Great drama: excitement and aftermath

0
44

BY ROGER PAO

Once upon a time, there was something dangerously forbidding about law school. Stories of abusive Socratic professors, cutthroat students and impenetrable readings gave law school an almost mythic quality. We, the simple 1Ls, were the warriors who would venture from the familiar wombs of our colleges and jobs to confront these demons. It would be apocalyptic.

But this imagined apocalypse has largely turned out to be a figment of its terrible majesty, sadly unreal, though I must not have considered it sad at first. During the first few weeks of law school, I must have been glad to find that professorial sadism was almost nonexistent, most of the readings were comprehensible and virtually everyone seemed good-natured. It should have made me happy that my crazy fears were mostly merely crazy fears. And it hasn’t exactly made me unhappy that the levels of unkindness are tolerably low around here.

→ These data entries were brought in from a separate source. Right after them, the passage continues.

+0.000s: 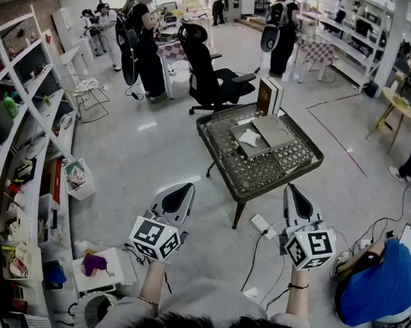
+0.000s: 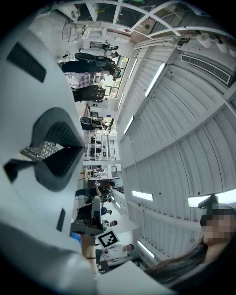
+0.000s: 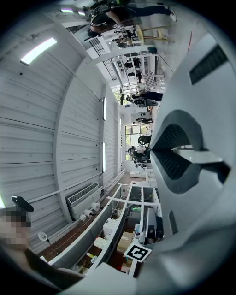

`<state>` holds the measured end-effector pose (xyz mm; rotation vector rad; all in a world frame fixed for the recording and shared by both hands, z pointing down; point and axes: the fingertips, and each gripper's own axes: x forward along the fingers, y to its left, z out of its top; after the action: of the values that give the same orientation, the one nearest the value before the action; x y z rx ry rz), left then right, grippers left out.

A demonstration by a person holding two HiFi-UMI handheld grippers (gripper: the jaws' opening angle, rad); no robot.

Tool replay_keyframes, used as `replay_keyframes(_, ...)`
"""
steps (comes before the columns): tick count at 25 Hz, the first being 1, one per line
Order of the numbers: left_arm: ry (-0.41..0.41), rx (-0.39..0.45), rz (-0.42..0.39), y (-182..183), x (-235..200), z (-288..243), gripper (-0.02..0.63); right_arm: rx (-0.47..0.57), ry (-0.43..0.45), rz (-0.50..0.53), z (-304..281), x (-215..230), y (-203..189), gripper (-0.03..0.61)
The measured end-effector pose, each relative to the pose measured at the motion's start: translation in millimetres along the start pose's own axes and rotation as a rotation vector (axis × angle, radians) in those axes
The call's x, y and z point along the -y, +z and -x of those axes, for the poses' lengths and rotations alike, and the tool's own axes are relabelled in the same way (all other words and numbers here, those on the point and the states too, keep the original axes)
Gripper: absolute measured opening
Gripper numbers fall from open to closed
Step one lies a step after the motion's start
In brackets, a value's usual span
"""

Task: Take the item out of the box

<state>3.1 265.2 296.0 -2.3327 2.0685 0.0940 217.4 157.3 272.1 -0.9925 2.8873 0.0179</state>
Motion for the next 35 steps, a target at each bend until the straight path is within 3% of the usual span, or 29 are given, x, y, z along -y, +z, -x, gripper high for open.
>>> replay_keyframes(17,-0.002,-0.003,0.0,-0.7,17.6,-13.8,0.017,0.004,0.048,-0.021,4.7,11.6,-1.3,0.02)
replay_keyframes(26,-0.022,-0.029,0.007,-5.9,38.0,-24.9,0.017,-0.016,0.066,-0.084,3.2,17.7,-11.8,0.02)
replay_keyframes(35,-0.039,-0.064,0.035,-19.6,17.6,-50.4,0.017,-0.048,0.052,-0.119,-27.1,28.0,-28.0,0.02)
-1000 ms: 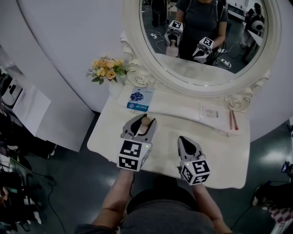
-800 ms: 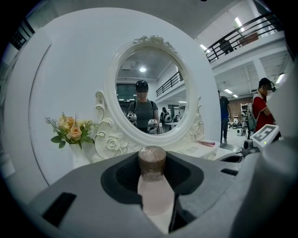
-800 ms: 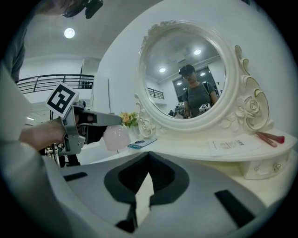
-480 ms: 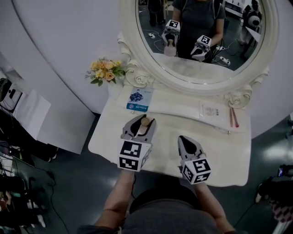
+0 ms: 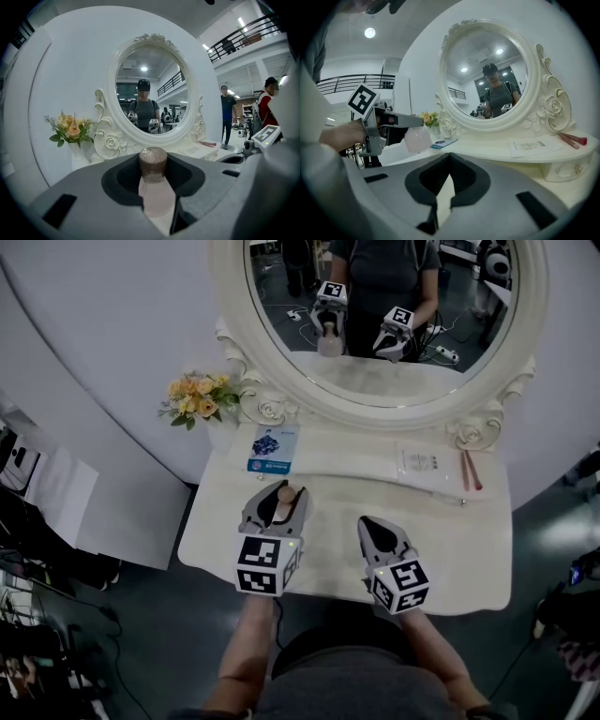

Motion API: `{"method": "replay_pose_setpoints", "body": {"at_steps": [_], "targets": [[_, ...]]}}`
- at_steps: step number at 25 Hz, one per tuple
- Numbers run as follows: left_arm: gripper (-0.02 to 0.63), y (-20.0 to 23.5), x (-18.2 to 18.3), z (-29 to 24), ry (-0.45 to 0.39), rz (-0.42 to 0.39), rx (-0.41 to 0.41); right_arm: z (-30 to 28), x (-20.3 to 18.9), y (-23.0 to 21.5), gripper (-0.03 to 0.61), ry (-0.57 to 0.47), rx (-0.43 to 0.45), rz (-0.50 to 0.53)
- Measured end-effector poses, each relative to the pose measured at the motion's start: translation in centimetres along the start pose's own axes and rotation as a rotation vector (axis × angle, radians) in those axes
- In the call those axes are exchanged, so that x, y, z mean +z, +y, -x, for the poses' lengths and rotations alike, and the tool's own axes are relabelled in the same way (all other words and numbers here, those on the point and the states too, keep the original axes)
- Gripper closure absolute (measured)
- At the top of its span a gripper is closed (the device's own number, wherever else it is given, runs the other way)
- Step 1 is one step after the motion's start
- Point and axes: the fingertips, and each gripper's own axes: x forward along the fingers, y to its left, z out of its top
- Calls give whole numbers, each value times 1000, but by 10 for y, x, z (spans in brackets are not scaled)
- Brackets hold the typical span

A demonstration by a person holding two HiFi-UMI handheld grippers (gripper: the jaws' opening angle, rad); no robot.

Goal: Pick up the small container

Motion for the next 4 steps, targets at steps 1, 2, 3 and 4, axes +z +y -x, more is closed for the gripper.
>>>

Yet it hasn’t exactly made me deliriously happy either. It can be hard to explain. When there was the prospect of something dangerously forbidding about law school, there was equally the sense of possibility, and that indefinable quality of hope shimmered. In the short term, at least for me, it was the hope that 1L life would not be as grotesque as often imagined and portrayed by pop culture. But when things turned out relatively fine, I found that much of the drama dissipated into the bland permanence of a sort of happily-ever-after, one infused with the normalcy of the everyday.

Over the past couple of weeks, I’ve sensed that many 1Ls have been experiencing similar feelings. For example, I’ve noticed that class attendance has been slumping a bit, there has been less intense interest in the readings and people seem less enthused about the prospect of learning in general. The reality of the everyday can feel almost oppressive at times. With the drama of 1L expectations and adjustment periods now behind us, it appears to have become increasingly difficult to stay as motivated as we were at the beginning of law school.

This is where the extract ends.